Another study (Helson, 2001), presented three positive "paths" a third followed the effects of attitudes of caring for others, which starts in adolescence and then continues into adulthood. Each of the adult individuals follows a path through adult development. These three paths were created using Environmental Mastery (EM) and Personal Growth (PG) scales developed by Carol D. Ryff. The three paths, identified as "Achievers", "Conservers", and "Seekers", were formulated from the patterns that resulted when Ryff's EM and PG tests were administered in the study. The Achievers scored high on both scales. The Conservers scored high on EM and low on PG. The Seekers scored low on EM and high on PG. All three paths were unique but all equally positive. This distinction was concluded to be the result of individual skill and motivation, with each individual's personal action creating personal strengths and personality features. The attributes of emotionality (both positive and negative), processes of identity, and the alterations in self-control across the adulthood years predicted the path classifications. Additionally, each path consisted of a strength profile on the "four criteria of maturity", being competence, generativity, ego development, and wisdom.

== Measurements in positive adult development ==

Assessment of positive adult development can measure quantitative (something that can be counted or measured) or qualitative (things described and cannot be measured in a numerical fashion) change. Measurements of quantitative change assess change on a defined continuous variable, these variables would include such measures as IQ, reaction time, or indicators of personal maturity, authenticity or self-actualization. Quantitative change can be discontinuous if a sudden step-change is in value, or continuous when changes occur gradually and incrementally.

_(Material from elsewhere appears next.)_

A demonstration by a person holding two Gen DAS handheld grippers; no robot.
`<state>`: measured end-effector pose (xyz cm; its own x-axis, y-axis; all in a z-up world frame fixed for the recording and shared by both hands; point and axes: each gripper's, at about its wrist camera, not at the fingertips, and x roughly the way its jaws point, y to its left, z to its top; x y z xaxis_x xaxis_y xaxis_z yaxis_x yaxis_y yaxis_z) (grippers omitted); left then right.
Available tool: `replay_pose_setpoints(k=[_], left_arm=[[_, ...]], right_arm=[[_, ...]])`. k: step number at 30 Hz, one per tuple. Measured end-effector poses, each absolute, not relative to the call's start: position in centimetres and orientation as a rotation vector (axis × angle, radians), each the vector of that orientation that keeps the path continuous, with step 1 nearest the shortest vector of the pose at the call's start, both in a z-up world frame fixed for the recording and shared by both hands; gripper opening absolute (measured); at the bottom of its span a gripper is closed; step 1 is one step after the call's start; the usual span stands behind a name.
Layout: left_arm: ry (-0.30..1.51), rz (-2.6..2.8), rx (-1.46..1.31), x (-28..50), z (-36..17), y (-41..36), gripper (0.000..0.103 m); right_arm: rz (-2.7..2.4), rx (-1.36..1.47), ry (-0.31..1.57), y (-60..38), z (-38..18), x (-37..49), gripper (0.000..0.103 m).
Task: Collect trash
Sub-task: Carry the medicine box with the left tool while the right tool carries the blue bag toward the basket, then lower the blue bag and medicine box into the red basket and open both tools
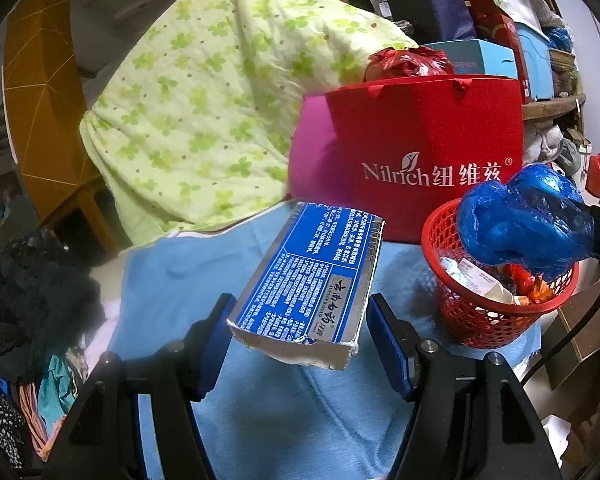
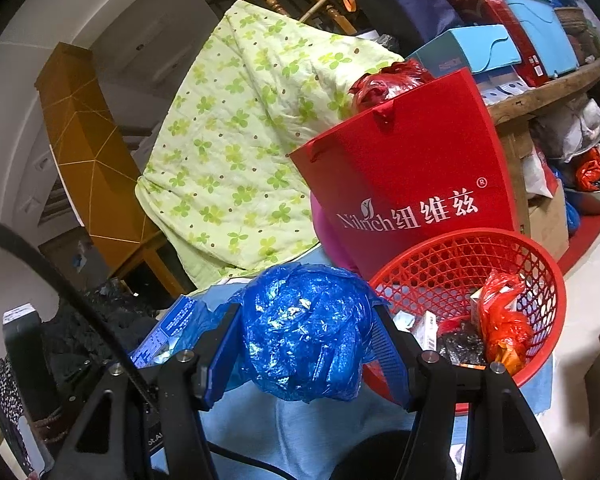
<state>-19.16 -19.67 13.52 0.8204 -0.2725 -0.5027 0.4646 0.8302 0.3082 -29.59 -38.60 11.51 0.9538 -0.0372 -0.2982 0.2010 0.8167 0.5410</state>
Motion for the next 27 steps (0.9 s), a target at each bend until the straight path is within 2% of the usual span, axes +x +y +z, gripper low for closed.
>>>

Qualitative change is evidenced by a change in kind, rather than a change in amount, as exemplified by the switch from caterpillar to butterfly. Assessments of qualitative change in adulthood involve assigning written or numerical data to a stage within a defined stage model, according to defined assessment criteria. Researchers have developed a number of such instruments and methods to measure adult development stages, such as themoral judgment interview of Kohlberg, the Berlin Wisdom Interview, the Washington University Sentence Completion Test, the Subject-Object Interview, and the model of hierarchical complexity.

Positive adult development can be measured in multiple domains, including physical health through diet reports, BMI, exercise logs, noticeable and avoidance of risk-taking behaviors. Psychological and emotional well-being can be measured through Satisfaction With Life Scale [SWLS], Life Orientation Test-Revised [LOT-R], reports of positive emotion, and resilience measures. Further development of life skills can be measured through increased self-efficacy, and interpersonal skills, improved decision-making and problem-solving. Other areas of measurement include: ethical behavior- matters such as personal morals, behavioral checklists, and ethical reasoning; healthy relationships- aspects like relationship quality, satisfaction analyses, supportive interactions, and conflict resolution skills; educational attainment- details such as academic records, graduation rates, and levels of certification; occupational engagement-segments regarding career advancement and tracking, employment history, and skill-building; and lastly, civic engagement-channels of volunteering, civic behavior rankings, and community involvement.These can be measured by behavioral observations, developmental milestones, and self-reporting. It is also important to take into consideration the context and culture in which these measurements are taken to ensure accuracy and relevance.